RECORDED INFORMATION below:
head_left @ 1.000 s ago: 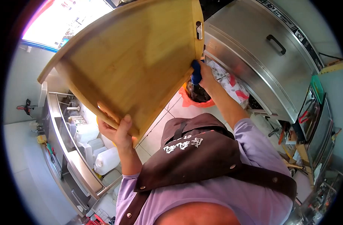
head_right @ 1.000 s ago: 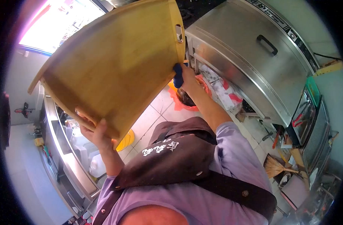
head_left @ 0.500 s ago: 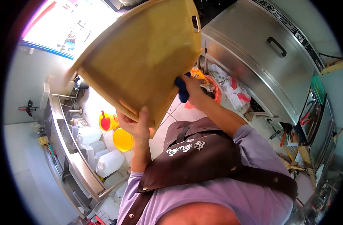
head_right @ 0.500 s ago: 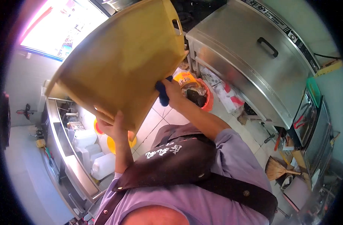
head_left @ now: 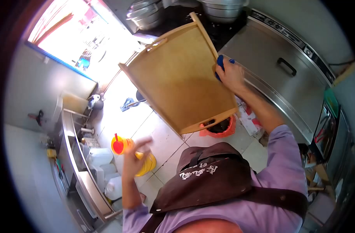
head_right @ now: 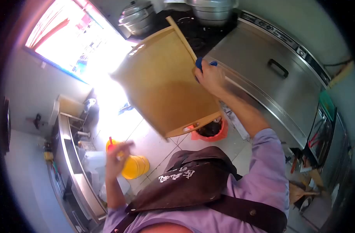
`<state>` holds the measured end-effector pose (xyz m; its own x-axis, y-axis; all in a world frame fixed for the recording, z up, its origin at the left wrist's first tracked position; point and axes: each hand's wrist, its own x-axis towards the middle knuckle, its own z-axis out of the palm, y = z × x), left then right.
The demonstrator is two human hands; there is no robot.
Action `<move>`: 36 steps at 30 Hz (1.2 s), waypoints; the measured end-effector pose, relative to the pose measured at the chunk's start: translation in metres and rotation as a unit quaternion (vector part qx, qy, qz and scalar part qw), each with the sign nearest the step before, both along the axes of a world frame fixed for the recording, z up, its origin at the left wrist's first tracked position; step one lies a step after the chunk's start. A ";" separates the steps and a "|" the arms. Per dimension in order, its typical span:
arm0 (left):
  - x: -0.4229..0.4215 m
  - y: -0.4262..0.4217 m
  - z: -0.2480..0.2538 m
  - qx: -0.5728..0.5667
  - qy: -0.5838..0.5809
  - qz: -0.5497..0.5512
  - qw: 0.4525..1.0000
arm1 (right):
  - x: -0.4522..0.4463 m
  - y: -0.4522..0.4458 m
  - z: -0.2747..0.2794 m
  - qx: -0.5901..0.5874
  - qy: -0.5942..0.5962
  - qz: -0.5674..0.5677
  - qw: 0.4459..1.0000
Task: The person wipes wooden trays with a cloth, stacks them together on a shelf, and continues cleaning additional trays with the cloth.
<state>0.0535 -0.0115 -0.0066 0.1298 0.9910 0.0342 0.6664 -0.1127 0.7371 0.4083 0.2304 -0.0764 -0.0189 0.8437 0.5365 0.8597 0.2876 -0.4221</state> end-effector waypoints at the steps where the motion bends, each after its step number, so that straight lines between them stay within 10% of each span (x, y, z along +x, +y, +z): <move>1: -0.001 0.022 0.010 0.068 0.033 0.055 0.996 | -0.002 -0.001 0.007 0.012 -0.022 0.033 0.999; 5: -0.015 0.105 -0.007 0.188 0.056 0.150 0.969 | -0.015 -0.006 0.026 0.127 -0.118 0.172 0.970; 9: -0.007 0.137 -0.006 -0.093 -0.086 -0.058 0.990 | -0.019 -0.014 0.048 0.164 -0.204 0.254 0.931; 12: 0.014 0.119 -0.018 -0.121 -0.183 -0.004 0.976 | -0.009 -0.004 0.045 0.126 -0.195 0.282 0.931; 22: 0.057 0.097 -0.015 -0.139 -0.409 0.135 0.892 | 0.023 0.029 0.002 -0.088 0.228 0.148 0.958; 27: 0.073 0.102 -0.028 -0.181 -0.454 0.150 0.860 | -0.068 -0.033 0.055 -0.124 0.334 0.293 0.887; 32: 0.098 0.090 -0.021 -0.157 -0.428 0.163 0.875 | -0.117 -0.045 0.010 0.163 -0.027 0.314 0.935; 36: 0.088 0.083 -0.025 -0.149 -0.449 0.163 0.866 | -0.090 -0.025 -0.013 0.162 -0.044 0.264 0.950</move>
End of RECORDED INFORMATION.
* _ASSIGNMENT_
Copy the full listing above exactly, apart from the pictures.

* _RESPONSE BOX_
head_left @ 1.000 s ago: 
head_right @ 1.000 s ago: 
head_left @ 0.500 s ago: 
head_right @ 0.500 s ago: 
head_left @ now: 
head_right @ now: 
`<state>` holds the measured end-effector pose (xyz m; its own x-axis, y-axis; all in a world frame fixed for the recording, z up, its origin at the left wrist's first tracked position; point and axes: each hand's wrist, its own x-axis towards the middle knuckle, its own z-axis out of the palm, y = z × x), left then right.
The demonstrator is two human hands; there is no robot.
Action `<move>`: 36 steps at 30 Hz (1.2 s), waypoints; the measured end-effector pose, relative to the pose measured at the chunk's start: translation in metres and rotation as a unit quaternion (vector part qx, qy, qz and scalar part qw), each with the sign nearest the step before, both along the axes of a world frame fixed for the recording, z up, its origin at the left wrist's first tracked position; step one lies a step after the chunk's start. A ";" separates the steps and a "|" the arms. Per dimension in order, its typical span:
arm0 (left):
  - x: -0.4229..0.4215 m
  - y: -0.4262..0.4217 m
  - z: -0.2480..0.2538 m
  - qx: -0.5728..0.5667
  - qy: -0.5838..0.5809
  - qz: -0.5497..0.5512
  - qw: 0.4525..1.0000
arm1 (right):
  - x: -0.4522..0.4463 m
  - y: -0.4522..0.4458 m
  - z: -0.2747..0.2794 m
  - qx: -0.5901..0.5874
  - qy: -0.5942..0.5962
  - qz: -0.5674..0.5677
  - qw: 0.4459..1.0000
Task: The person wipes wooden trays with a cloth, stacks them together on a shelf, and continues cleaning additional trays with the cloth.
<state>0.0535 -0.0115 -0.0066 0.1298 0.9910 0.0342 0.6664 -0.1127 0.7371 0.4083 0.2304 -0.0764 -0.0189 0.8437 0.5365 0.8597 0.2876 -0.4221</state> end-effector waypoints at the steps where the motion bends, each after its step number, so that straight lines between them stay within 10% of each span (x, y, z along +x, +y, +z): <move>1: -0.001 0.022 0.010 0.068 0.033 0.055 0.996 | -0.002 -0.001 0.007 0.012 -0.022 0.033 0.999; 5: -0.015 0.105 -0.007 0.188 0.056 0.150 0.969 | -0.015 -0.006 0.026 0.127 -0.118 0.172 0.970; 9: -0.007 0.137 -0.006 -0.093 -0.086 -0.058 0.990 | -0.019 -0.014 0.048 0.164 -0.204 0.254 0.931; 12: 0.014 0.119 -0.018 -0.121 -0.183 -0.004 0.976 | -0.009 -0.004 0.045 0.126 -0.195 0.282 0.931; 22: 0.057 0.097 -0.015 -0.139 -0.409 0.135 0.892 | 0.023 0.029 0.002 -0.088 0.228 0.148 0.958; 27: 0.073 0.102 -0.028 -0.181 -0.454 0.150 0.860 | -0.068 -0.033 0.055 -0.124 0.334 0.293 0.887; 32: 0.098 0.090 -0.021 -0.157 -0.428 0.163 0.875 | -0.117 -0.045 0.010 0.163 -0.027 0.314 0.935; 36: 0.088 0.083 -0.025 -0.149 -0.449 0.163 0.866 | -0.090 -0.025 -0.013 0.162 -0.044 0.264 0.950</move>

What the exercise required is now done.